◆ **Source data**
━━━━━━━━━━━━━━━━━━━━━━━━━━━━━━

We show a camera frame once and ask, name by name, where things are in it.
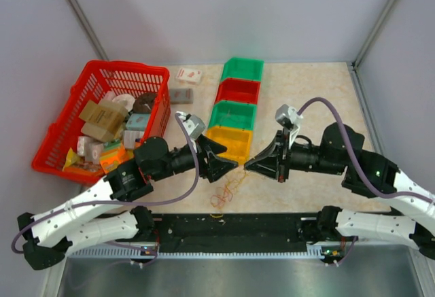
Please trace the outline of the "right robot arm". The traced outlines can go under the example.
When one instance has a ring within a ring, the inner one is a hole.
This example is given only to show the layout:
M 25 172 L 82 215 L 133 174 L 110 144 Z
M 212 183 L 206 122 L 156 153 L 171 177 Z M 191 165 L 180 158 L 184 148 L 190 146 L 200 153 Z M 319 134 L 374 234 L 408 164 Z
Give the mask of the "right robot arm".
M 300 227 L 301 238 L 310 242 L 370 239 L 388 241 L 416 249 L 425 257 L 434 258 L 434 203 L 418 198 L 428 192 L 412 181 L 386 157 L 364 150 L 364 136 L 345 127 L 351 148 L 355 152 L 371 192 L 360 178 L 346 149 L 339 125 L 325 130 L 319 145 L 310 141 L 292 143 L 287 129 L 277 131 L 271 143 L 244 164 L 247 171 L 285 182 L 291 170 L 342 175 L 342 187 L 352 193 L 378 199 L 391 208 L 387 215 L 360 213 L 334 206 L 325 206 Z

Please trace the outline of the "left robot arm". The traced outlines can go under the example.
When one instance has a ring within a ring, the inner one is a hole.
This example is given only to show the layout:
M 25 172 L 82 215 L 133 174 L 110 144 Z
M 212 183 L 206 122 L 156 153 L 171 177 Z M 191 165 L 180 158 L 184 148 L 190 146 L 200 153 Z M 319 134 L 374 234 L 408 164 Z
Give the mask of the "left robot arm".
M 194 181 L 203 178 L 213 183 L 238 167 L 236 161 L 222 157 L 226 150 L 204 135 L 173 150 L 162 137 L 146 139 L 132 159 L 85 192 L 49 211 L 20 215 L 17 222 L 25 260 L 32 269 L 43 270 L 93 245 L 149 239 L 154 221 L 138 200 L 152 192 L 152 182 L 193 169 Z

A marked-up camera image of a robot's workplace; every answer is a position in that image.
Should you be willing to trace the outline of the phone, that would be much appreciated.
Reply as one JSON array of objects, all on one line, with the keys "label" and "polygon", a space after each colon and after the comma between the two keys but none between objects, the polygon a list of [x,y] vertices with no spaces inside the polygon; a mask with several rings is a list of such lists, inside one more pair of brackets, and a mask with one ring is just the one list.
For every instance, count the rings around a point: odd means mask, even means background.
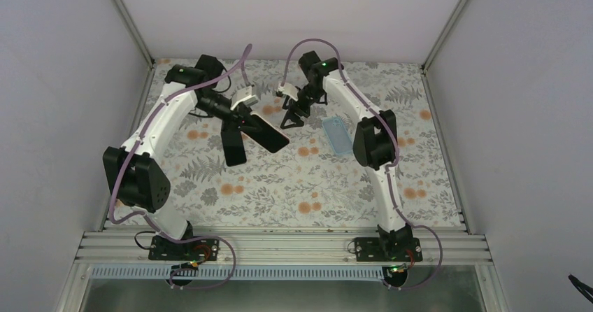
[{"label": "phone", "polygon": [[241,131],[270,153],[277,153],[290,144],[282,131],[256,113],[242,121]]}]

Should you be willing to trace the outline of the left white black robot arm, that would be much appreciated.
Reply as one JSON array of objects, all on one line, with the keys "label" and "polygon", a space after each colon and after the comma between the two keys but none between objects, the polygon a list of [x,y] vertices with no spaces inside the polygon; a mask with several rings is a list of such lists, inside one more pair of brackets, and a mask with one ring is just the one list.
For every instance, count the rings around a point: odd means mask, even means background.
[{"label": "left white black robot arm", "polygon": [[141,216],[157,235],[167,240],[166,249],[179,260],[194,252],[191,224],[168,204],[171,183],[159,165],[170,140],[183,119],[195,108],[219,118],[231,127],[234,140],[251,123],[250,107],[258,101],[247,82],[232,98],[215,89],[218,82],[239,69],[242,57],[230,69],[216,58],[202,55],[194,67],[174,65],[166,74],[158,100],[138,129],[119,147],[108,147],[103,165],[110,190],[108,219],[115,225]]}]

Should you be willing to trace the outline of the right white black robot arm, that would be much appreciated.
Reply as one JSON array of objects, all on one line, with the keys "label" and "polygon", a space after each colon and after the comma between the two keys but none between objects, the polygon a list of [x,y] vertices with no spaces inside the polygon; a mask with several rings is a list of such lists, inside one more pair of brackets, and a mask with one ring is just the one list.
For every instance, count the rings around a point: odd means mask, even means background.
[{"label": "right white black robot arm", "polygon": [[336,102],[355,123],[352,152],[365,168],[373,186],[378,207],[378,250],[388,260],[399,259],[413,240],[411,226],[396,209],[401,202],[390,167],[397,159],[396,117],[391,110],[380,110],[348,78],[343,65],[335,58],[322,60],[310,51],[299,58],[299,67],[307,79],[302,88],[281,82],[277,94],[284,96],[286,111],[281,129],[302,127],[314,104]]}]

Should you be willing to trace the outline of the light blue phone case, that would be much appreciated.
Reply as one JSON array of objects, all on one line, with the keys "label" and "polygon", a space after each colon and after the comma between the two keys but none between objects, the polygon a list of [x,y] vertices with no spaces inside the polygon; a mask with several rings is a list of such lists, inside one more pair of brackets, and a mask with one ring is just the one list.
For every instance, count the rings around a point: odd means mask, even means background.
[{"label": "light blue phone case", "polygon": [[353,153],[352,139],[340,117],[323,119],[322,128],[335,155],[344,156]]}]

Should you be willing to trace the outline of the black smartphone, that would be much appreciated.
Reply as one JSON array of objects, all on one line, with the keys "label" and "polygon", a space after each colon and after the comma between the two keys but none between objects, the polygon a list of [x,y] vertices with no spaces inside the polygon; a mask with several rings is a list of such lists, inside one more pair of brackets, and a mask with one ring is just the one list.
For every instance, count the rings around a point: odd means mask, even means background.
[{"label": "black smartphone", "polygon": [[247,162],[243,138],[238,130],[221,132],[225,163],[228,167],[238,166]]}]

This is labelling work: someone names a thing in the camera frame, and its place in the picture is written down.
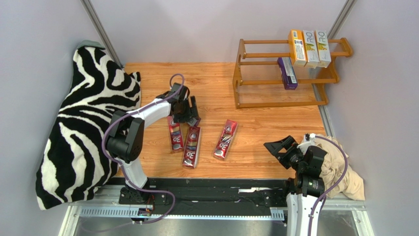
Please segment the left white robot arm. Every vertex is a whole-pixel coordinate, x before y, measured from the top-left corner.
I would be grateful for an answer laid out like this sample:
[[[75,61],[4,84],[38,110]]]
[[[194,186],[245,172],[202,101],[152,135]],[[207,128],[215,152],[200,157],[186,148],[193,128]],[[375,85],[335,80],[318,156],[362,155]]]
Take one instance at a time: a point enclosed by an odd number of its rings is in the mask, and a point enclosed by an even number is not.
[[[130,188],[143,191],[148,181],[138,158],[143,148],[144,130],[167,117],[190,126],[199,124],[196,98],[190,95],[188,87],[174,83],[170,91],[137,110],[114,112],[101,147],[105,156],[120,166]]]

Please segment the silver yellow R.O.C.S. toothpaste box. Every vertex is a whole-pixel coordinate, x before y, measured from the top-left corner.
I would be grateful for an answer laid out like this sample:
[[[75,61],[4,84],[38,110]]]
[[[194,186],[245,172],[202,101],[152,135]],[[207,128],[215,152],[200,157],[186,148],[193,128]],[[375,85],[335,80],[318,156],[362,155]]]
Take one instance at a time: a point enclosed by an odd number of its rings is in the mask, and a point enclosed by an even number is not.
[[[318,66],[320,60],[318,55],[317,44],[315,40],[314,31],[312,30],[303,30],[303,41],[306,54],[306,65],[310,68],[315,68]]]

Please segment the orange white R.O.C.S. toothpaste box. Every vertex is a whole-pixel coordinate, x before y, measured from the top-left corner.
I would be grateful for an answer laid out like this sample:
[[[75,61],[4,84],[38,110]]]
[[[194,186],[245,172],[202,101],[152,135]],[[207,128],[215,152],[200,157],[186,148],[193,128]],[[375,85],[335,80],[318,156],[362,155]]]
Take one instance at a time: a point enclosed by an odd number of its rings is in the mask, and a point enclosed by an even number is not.
[[[331,63],[331,55],[327,32],[324,30],[315,30],[315,38],[319,55],[318,66],[327,68]]]

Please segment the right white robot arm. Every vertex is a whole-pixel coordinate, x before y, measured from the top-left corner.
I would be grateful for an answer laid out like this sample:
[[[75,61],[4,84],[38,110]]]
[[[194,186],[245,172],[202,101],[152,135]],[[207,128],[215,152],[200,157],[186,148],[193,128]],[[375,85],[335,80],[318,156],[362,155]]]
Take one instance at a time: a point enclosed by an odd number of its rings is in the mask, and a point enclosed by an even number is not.
[[[264,147],[285,168],[296,171],[294,178],[286,181],[287,235],[315,236],[318,218],[325,192],[325,184],[320,177],[326,151],[315,146],[316,135],[306,134],[302,143],[292,136],[266,142]]]

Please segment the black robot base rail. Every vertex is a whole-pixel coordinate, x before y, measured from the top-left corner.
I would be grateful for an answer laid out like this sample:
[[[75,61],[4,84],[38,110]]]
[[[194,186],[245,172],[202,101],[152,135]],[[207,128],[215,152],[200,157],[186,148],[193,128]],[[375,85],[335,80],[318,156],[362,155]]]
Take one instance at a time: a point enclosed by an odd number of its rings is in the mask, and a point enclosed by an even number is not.
[[[124,223],[146,223],[166,219],[271,220],[287,223],[286,195],[290,190],[283,179],[234,178],[151,178],[144,191],[112,180],[91,204],[82,207],[79,222],[85,231],[88,222],[105,223],[103,231]]]

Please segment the purple white R.O.C.S. toothpaste box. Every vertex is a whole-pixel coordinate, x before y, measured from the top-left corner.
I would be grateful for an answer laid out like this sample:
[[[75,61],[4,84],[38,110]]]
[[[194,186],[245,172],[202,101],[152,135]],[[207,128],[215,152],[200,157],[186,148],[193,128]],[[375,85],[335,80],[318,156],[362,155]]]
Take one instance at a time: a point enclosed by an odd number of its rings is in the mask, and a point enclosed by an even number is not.
[[[200,118],[192,117],[186,123],[191,127],[197,127],[199,126],[200,121]]]

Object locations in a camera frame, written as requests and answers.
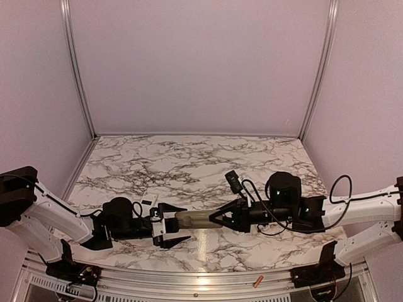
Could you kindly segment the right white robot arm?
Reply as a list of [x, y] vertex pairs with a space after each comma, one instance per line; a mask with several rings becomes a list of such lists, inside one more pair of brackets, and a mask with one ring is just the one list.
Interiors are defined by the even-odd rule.
[[377, 192], [346, 197], [302, 196], [302, 182], [288, 172], [275, 172], [265, 184], [265, 198], [241, 195], [209, 215], [210, 222], [248, 233], [253, 225], [275, 223], [301, 234], [322, 233], [334, 227], [372, 222], [369, 229], [323, 246], [312, 277], [324, 282], [367, 252], [402, 241], [402, 178]]

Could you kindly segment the beige grey remote control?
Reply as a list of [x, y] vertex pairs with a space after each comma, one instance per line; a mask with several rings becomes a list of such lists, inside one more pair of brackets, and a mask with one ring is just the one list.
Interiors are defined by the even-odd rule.
[[174, 214], [180, 229], [216, 229], [222, 226], [211, 222], [209, 216], [214, 210], [179, 211]]

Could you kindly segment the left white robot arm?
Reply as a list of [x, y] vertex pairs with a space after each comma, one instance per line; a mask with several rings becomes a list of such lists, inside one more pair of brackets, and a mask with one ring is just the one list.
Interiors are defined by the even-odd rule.
[[176, 219], [163, 217], [164, 212], [178, 212], [175, 206], [156, 204], [156, 198], [138, 203], [117, 197], [83, 214], [52, 194], [37, 173], [26, 166], [1, 174], [1, 227], [23, 239], [46, 263], [55, 263], [55, 270], [66, 280], [79, 275], [79, 265], [68, 257], [69, 245], [55, 238], [50, 228], [93, 251], [111, 249], [120, 240], [143, 238], [170, 249], [188, 239], [164, 239], [165, 234], [179, 230]]

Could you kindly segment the white remote control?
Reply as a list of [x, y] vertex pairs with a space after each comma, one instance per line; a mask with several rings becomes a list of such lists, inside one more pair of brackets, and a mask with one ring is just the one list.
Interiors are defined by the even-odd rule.
[[148, 193], [145, 192], [140, 200], [140, 204], [142, 205], [143, 209], [145, 208], [153, 208], [155, 207], [158, 199], [157, 193]]

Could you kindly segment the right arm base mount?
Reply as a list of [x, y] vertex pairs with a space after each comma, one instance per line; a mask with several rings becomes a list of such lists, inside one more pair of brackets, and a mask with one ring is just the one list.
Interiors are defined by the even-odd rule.
[[332, 282], [346, 276], [344, 267], [335, 261], [336, 244], [337, 241], [333, 241], [323, 246], [318, 263], [294, 267], [290, 270], [295, 288]]

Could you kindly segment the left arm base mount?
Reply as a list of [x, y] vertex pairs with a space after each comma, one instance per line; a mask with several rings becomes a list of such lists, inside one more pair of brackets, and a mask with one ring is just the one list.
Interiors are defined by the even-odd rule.
[[91, 264], [76, 262], [72, 258], [70, 245], [64, 240], [61, 259], [56, 262], [45, 262], [46, 273], [49, 276], [69, 281], [71, 284], [84, 284], [96, 287], [101, 274], [101, 268]]

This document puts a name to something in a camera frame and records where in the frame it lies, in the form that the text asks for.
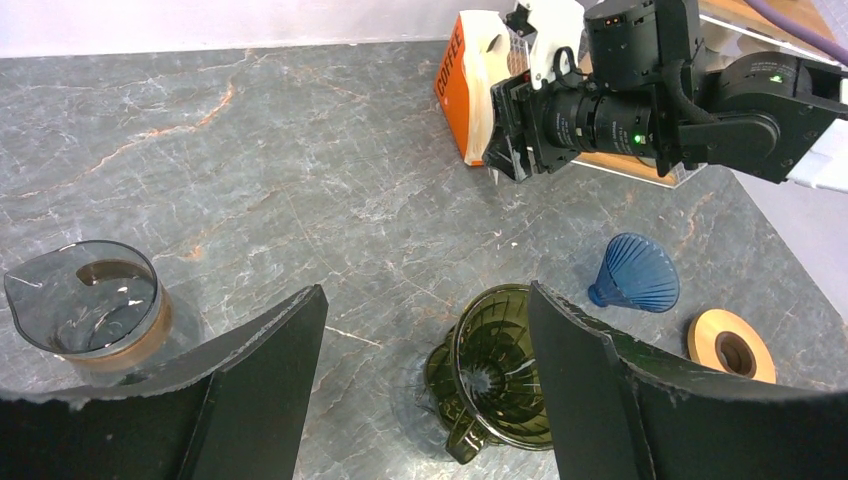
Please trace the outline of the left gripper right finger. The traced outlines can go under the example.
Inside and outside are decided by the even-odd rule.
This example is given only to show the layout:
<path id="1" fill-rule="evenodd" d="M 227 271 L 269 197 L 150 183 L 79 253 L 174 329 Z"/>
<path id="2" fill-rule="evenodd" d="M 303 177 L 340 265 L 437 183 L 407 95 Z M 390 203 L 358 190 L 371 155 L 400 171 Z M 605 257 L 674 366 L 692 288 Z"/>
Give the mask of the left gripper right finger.
<path id="1" fill-rule="evenodd" d="M 847 395 L 723 373 L 539 282 L 529 332 L 563 479 L 843 479 Z"/>

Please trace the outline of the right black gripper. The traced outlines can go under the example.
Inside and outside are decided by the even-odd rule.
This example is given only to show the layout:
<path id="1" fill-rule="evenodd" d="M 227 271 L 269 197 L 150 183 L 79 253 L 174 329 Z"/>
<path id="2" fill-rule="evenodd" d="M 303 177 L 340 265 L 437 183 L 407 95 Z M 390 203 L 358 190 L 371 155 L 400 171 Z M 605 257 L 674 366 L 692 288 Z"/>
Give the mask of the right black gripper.
<path id="1" fill-rule="evenodd" d="M 500 81 L 490 88 L 493 127 L 483 151 L 483 164 L 497 175 L 516 183 L 548 173 L 542 162 L 537 135 L 531 129 L 530 106 L 532 85 L 530 72 Z"/>

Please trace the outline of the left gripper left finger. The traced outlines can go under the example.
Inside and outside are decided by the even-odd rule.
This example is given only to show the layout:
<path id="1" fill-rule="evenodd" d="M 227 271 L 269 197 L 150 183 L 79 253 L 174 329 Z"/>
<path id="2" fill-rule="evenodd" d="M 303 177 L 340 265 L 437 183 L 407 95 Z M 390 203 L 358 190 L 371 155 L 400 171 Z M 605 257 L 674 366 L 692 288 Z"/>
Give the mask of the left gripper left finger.
<path id="1" fill-rule="evenodd" d="M 328 301 L 299 290 L 126 383 L 1 394 L 5 479 L 289 479 Z"/>

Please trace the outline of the dark green glass dripper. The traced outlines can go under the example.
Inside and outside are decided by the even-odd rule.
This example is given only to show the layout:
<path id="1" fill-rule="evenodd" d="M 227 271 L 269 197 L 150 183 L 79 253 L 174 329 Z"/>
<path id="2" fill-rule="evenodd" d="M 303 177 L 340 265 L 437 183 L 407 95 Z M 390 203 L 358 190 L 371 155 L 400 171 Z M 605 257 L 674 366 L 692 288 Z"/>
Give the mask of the dark green glass dripper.
<path id="1" fill-rule="evenodd" d="M 447 432 L 446 452 L 471 462 L 488 445 L 553 447 L 529 333 L 527 284 L 503 284 L 465 307 L 424 367 L 427 392 Z"/>

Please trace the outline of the blue ribbed cone dripper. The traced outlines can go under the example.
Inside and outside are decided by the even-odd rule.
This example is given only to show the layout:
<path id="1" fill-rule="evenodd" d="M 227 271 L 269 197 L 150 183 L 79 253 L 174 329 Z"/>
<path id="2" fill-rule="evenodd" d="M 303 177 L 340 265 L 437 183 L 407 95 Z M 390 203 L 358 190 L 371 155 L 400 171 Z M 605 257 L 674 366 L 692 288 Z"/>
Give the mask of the blue ribbed cone dripper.
<path id="1" fill-rule="evenodd" d="M 680 293 L 679 275 L 669 254 L 653 239 L 631 232 L 609 241 L 597 277 L 587 289 L 598 307 L 651 313 L 671 310 Z"/>

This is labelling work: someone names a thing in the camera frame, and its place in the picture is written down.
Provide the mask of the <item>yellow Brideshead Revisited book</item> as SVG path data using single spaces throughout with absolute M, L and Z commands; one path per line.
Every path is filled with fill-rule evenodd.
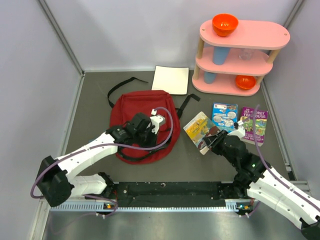
M 214 136 L 220 132 L 219 128 L 203 111 L 200 111 L 189 121 L 183 127 L 183 130 L 202 155 L 205 155 L 209 151 L 209 147 L 205 143 L 204 138 Z

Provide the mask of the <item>red student backpack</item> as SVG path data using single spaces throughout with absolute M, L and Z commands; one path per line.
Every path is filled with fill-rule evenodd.
M 166 157 L 177 142 L 180 132 L 180 118 L 190 99 L 200 101 L 200 97 L 189 94 L 182 105 L 175 107 L 172 96 L 163 90 L 134 91 L 121 95 L 116 103 L 110 102 L 109 129 L 106 131 L 119 144 L 116 156 L 128 164 L 149 164 Z M 129 135 L 125 124 L 135 114 L 143 113 L 150 118 L 152 109 L 165 118 L 165 123 L 156 134 L 156 145 L 127 144 Z

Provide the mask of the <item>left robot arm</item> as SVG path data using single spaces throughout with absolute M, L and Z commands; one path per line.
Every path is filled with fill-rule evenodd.
M 70 154 L 56 159 L 51 156 L 42 160 L 37 187 L 51 207 L 57 207 L 72 197 L 97 195 L 109 198 L 114 182 L 104 172 L 90 176 L 79 174 L 103 158 L 116 154 L 124 145 L 140 145 L 150 148 L 156 145 L 160 126 L 165 122 L 161 115 L 150 117 L 137 113 L 124 125 L 107 129 L 98 138 Z

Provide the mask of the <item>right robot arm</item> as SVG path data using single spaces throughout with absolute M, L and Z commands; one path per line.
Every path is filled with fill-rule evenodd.
M 206 146 L 235 168 L 233 192 L 253 198 L 292 222 L 308 240 L 320 238 L 320 202 L 281 176 L 236 135 L 221 131 L 204 137 Z

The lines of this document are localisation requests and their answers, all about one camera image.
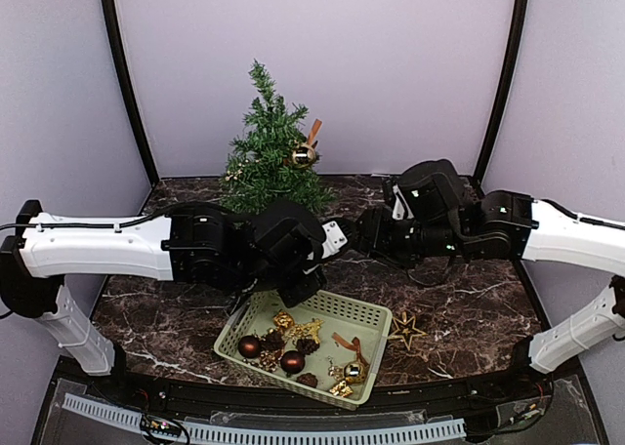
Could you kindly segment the cream perforated plastic basket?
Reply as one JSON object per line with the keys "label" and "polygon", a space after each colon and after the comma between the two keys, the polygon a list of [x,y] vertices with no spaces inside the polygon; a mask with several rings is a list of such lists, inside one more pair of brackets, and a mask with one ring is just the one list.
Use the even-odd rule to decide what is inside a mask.
{"label": "cream perforated plastic basket", "polygon": [[244,377],[353,411],[370,397],[391,324],[389,309],[330,292],[292,308],[265,292],[229,319],[214,350]]}

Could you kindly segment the gold star ornament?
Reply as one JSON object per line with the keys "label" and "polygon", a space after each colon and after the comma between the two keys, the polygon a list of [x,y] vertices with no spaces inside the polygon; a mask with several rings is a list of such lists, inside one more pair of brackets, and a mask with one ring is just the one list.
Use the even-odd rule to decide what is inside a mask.
{"label": "gold star ornament", "polygon": [[406,350],[410,350],[415,339],[427,336],[428,334],[425,331],[417,327],[416,316],[408,316],[407,313],[403,311],[400,316],[393,317],[388,340],[401,342]]}

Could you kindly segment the small green christmas tree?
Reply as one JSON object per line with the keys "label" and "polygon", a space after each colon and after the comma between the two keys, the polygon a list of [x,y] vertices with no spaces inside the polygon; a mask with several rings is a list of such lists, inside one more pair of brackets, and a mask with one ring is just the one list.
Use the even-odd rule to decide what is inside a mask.
{"label": "small green christmas tree", "polygon": [[290,164],[292,151],[307,141],[302,126],[308,108],[301,103],[288,106],[270,72],[259,61],[252,63],[249,76],[257,97],[243,115],[243,134],[230,143],[227,165],[236,159],[253,159],[258,164],[245,181],[226,182],[224,174],[221,176],[221,205],[237,213],[252,213],[287,199],[322,213],[334,195],[313,169],[319,154],[309,168],[296,169]]}

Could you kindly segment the brown ribbon bow ornament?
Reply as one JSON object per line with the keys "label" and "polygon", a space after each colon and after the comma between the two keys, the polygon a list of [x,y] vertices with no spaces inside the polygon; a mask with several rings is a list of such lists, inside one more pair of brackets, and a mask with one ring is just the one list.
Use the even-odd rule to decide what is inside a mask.
{"label": "brown ribbon bow ornament", "polygon": [[316,137],[318,135],[318,132],[320,130],[322,126],[322,121],[319,119],[315,119],[313,124],[312,124],[312,128],[308,134],[307,137],[307,141],[306,141],[306,145],[310,148],[315,148],[316,145]]}

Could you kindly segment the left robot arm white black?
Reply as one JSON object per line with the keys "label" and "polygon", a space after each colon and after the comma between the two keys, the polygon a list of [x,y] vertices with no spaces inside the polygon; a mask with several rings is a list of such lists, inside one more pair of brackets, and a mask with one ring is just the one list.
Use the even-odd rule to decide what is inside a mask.
{"label": "left robot arm white black", "polygon": [[138,218],[79,219],[26,202],[1,245],[1,299],[42,324],[117,402],[138,393],[123,350],[77,306],[69,275],[130,275],[205,284],[241,298],[275,289],[287,306],[323,288],[322,264],[340,240],[304,206],[279,201],[257,214],[192,201]]}

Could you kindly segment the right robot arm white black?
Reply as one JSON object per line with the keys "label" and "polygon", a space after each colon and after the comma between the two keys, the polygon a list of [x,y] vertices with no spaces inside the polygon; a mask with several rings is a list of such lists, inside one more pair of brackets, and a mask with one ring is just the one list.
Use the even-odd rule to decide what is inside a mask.
{"label": "right robot arm white black", "polygon": [[623,222],[519,192],[483,194],[447,159],[385,177],[382,187],[384,204],[363,211],[356,221],[354,248],[371,259],[400,269],[432,257],[501,260],[520,264],[529,277],[539,264],[606,276],[584,306],[515,345],[514,366],[498,380],[505,398],[522,398],[534,387],[536,374],[552,373],[609,338],[623,341]]}

━━━━━━━━━━━━━━━━━━━━━━━━━━━━━━

◆ **Description of the task**
Copy out each line of the data in which the word "item" appears.

◆ **The completed task**
Provide the mask of the <item>yellow Brideshead Revisited book</item> as SVG path data using single spaces throughout with absolute M, L and Z commands; one path per line.
Provide the mask of the <item>red student backpack</item> as SVG path data using single spaces throughout with absolute M, L and Z commands; one path per line.
Provide the mask of the <item>left robot arm</item> as SVG path data using single spaces throughout with absolute M, L and Z commands; one path per line.
Provide the mask of the <item>right robot arm</item> as SVG path data using single spaces throughout with absolute M, L and Z commands; one path per line.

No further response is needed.